Work order
Would you transcribe only the lines from the one holding "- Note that" through the end of the material, exactly, without any pictures?

Records for this exercise

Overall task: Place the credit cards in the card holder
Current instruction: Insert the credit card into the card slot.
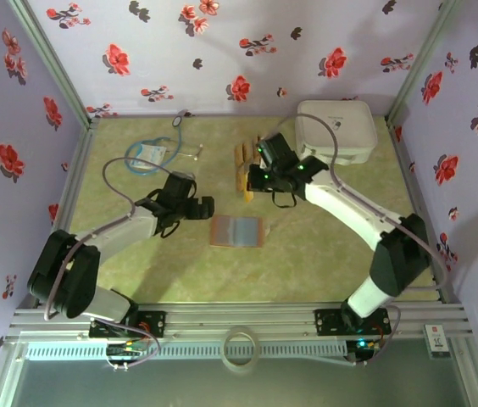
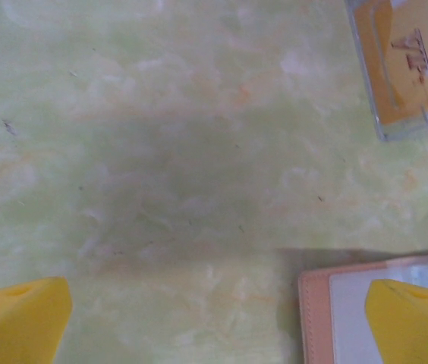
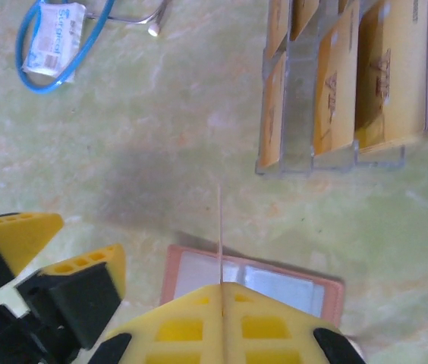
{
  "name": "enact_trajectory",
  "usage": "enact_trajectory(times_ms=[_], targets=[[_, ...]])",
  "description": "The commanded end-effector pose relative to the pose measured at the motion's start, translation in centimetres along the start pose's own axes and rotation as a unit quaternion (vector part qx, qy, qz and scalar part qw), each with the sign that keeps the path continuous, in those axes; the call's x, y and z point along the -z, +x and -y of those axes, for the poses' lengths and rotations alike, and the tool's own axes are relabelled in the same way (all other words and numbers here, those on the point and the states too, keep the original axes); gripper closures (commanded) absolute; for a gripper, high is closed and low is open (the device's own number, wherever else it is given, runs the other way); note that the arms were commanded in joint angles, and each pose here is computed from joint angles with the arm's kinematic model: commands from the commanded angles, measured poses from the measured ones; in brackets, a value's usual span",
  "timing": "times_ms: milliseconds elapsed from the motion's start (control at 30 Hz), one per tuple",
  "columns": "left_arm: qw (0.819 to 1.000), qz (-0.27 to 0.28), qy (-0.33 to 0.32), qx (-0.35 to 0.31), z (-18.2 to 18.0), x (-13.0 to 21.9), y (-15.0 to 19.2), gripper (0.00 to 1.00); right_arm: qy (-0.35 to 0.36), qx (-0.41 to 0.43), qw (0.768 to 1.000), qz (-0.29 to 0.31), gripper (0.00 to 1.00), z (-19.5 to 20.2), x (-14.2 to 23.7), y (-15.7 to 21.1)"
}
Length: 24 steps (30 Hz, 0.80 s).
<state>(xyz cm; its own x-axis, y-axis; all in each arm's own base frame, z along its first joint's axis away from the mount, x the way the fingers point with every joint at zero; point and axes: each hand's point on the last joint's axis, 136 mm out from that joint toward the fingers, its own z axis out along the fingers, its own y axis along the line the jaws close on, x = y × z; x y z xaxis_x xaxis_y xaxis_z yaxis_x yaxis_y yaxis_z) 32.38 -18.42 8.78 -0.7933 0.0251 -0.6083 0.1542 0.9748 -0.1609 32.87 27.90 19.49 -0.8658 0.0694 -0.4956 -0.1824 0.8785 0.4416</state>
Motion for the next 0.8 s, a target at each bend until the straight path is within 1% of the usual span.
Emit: enact_trajectory(times_ms=[0,133,333,533,767], targets=[[0.998,-0.017,-0.039,-0.037,-1.0,0.3,1.9,0.00,-0.080,-0.038,0.995,0.049,1.00,-2.0,1.7,-0.8],[0.997,-0.024,-0.049,-0.048,-0.8,0.2,3.0,0.00,-0.107,-0.055,0.991,0.056,1.00,-1.2,2.0,1.1],[0.997,-0.020,-0.056,-0.057,-0.6,0.4,3.7,0.00,-0.144,-0.092,0.984,0.052,1.00,0.5,0.7,4.2],[0.996,-0.023,-0.057,-0.060,-0.5,0.3,4.3,0.00,-0.187,-0.119,0.974,0.054,1.00,1.3,-0.3,5.9],[0.995,-0.028,-0.059,-0.070,-0.5,0.2,4.8,0.00,-0.199,-0.144,0.968,0.059,1.00,2.5,-1.2,7.4]])
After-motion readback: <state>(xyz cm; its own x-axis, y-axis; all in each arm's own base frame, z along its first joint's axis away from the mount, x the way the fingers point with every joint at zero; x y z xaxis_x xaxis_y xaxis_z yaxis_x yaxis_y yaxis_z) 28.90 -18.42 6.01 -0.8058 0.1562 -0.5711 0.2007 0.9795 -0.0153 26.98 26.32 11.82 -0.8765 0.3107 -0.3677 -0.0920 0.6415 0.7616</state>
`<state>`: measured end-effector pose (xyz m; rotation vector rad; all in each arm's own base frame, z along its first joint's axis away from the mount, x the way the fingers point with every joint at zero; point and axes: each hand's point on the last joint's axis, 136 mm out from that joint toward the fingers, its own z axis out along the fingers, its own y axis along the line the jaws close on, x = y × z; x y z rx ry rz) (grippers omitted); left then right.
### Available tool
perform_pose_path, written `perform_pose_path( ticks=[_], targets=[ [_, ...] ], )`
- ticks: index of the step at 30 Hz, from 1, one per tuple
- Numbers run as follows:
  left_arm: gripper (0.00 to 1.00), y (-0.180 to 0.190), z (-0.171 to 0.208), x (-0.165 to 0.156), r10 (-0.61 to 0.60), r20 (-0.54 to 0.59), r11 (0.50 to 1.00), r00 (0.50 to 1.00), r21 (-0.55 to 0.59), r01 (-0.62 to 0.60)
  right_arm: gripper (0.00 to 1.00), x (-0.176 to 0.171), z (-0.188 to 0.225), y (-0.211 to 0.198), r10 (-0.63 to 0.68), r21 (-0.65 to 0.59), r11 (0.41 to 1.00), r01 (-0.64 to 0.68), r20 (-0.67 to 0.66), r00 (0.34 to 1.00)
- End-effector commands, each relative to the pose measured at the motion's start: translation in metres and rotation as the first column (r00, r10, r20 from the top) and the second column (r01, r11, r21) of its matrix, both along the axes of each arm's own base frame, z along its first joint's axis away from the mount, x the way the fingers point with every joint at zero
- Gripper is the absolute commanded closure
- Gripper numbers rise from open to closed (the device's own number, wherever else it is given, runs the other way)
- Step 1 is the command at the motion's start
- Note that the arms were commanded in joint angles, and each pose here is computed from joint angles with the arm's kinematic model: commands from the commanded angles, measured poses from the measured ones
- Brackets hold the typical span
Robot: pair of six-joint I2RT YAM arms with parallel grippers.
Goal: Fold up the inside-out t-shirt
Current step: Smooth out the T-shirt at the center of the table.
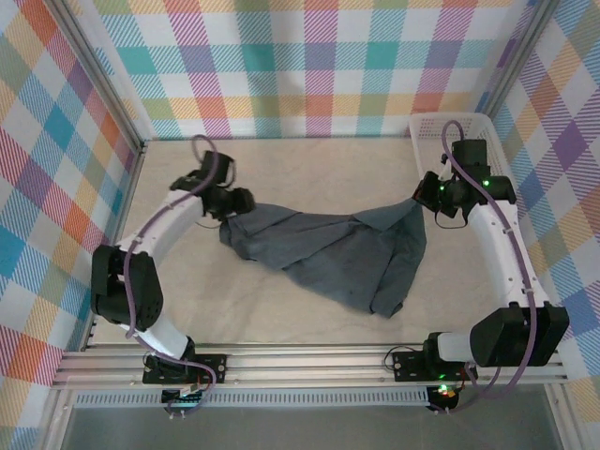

Response area
- Note that the arms were commanded in joint angles, and each pose here is computed from joint angles with the arm's kinematic model: commands from the commanded angles, measured poses from the measured ones
- Brackets hold the typical span
Robot: pair of six-joint I2RT YAM arms with parallel grippers.
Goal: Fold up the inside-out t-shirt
Current step: Smooth out the T-shirt at the center of the table.

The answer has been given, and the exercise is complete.